[eX-bulk] : Re: Rasberry pi - high density

nanog at cdl.asgaard.org nanog at cdl.asgaard.org
Thu May 14 00:42:06 UTC 2015


	Do we really need them to be swappable at that point?  The reason we 
swap HDD's (if we do) is because they are rotational, and mechanical 
things break.  Do we swap CPUs and memory hot?  Do we even replace 
memory on a server that's gone bad, or just pull the whole thing during 
the periodic "dead body collection" and replace it?  Might it not be 
more efficient (and space saving) to just add 20% more storage to a 
server than the design goal, and let the software use the extra space to 
keep running when an SSD fails?  When the overall storage falls below 
tolerance, the unit is dead.  I think we will soon need to (if we aren't 
already) stop thinking about individual components as FRUs.  The server 
(or rack, or container) is the FRU.


On 9 May 2015, at 12:26, Eugeniu Patrascu wrote:

> On Sat, May 9, 2015 at 9:55 PM, Barry Shein <bzs at world.std.com> wrote:
>> On May 9, 2015 at 00:24 charles at thefnf.org (charles at thefnf.org) 
>> wrote:
>>> So I just crunched the numbers.
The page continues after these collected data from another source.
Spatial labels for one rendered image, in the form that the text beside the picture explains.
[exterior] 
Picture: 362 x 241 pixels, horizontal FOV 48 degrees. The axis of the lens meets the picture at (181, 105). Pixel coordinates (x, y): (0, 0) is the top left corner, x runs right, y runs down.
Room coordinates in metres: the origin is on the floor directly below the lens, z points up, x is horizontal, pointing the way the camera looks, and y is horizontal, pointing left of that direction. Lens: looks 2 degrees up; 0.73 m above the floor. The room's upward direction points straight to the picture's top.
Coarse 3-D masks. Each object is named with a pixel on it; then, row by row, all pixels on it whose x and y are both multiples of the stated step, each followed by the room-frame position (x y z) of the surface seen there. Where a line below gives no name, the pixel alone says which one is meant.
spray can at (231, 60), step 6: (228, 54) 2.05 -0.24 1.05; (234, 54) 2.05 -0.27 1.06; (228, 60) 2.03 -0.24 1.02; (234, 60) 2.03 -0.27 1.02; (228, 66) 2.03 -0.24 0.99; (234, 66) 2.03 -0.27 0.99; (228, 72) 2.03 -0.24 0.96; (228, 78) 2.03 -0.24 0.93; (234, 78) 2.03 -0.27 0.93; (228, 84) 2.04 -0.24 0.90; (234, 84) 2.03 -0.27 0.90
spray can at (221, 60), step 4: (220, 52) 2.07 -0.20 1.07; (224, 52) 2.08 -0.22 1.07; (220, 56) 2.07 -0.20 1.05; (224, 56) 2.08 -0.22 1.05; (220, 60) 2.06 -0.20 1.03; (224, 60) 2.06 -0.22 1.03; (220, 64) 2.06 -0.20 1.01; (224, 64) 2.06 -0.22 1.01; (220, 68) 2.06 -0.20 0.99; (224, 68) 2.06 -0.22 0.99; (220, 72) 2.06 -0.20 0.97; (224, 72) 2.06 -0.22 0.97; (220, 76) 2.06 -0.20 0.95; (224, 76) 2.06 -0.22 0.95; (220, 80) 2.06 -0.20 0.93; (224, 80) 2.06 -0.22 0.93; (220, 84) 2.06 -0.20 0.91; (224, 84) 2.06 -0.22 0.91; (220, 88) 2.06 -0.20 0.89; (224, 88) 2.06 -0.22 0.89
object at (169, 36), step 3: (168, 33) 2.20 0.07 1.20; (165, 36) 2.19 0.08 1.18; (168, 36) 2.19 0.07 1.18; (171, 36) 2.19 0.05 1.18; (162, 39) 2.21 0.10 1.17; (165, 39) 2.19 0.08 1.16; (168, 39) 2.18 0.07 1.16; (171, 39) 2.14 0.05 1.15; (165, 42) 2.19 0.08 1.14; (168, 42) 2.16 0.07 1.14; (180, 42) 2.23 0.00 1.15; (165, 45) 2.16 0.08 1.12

How many pies could I cram in a 
>>> rack?
>> For another list I just estimated how many M.2 SSD modules one could
>> cram into a 3.5" disk case. Around 40 w/ some room to spare (assuming
>> heat and connection routing aren't problems), at 500GB/each that's
>> 20TB in a standard 3.5" case.
>> It's getting weird out there.
> I think the next logical step in servers would be to remove the 
> traditional
> hard drive cages and put SSD module slots that can be hot swapped. 
> Imagine
> inserting small SSD modules on the front side of the servers and 
> directly
> connect them via PCIe to the motherboard. No more bottlenecks and a
> software RAID of some sorts would actually make a lot more sense than 
> the
> current controller based solutions.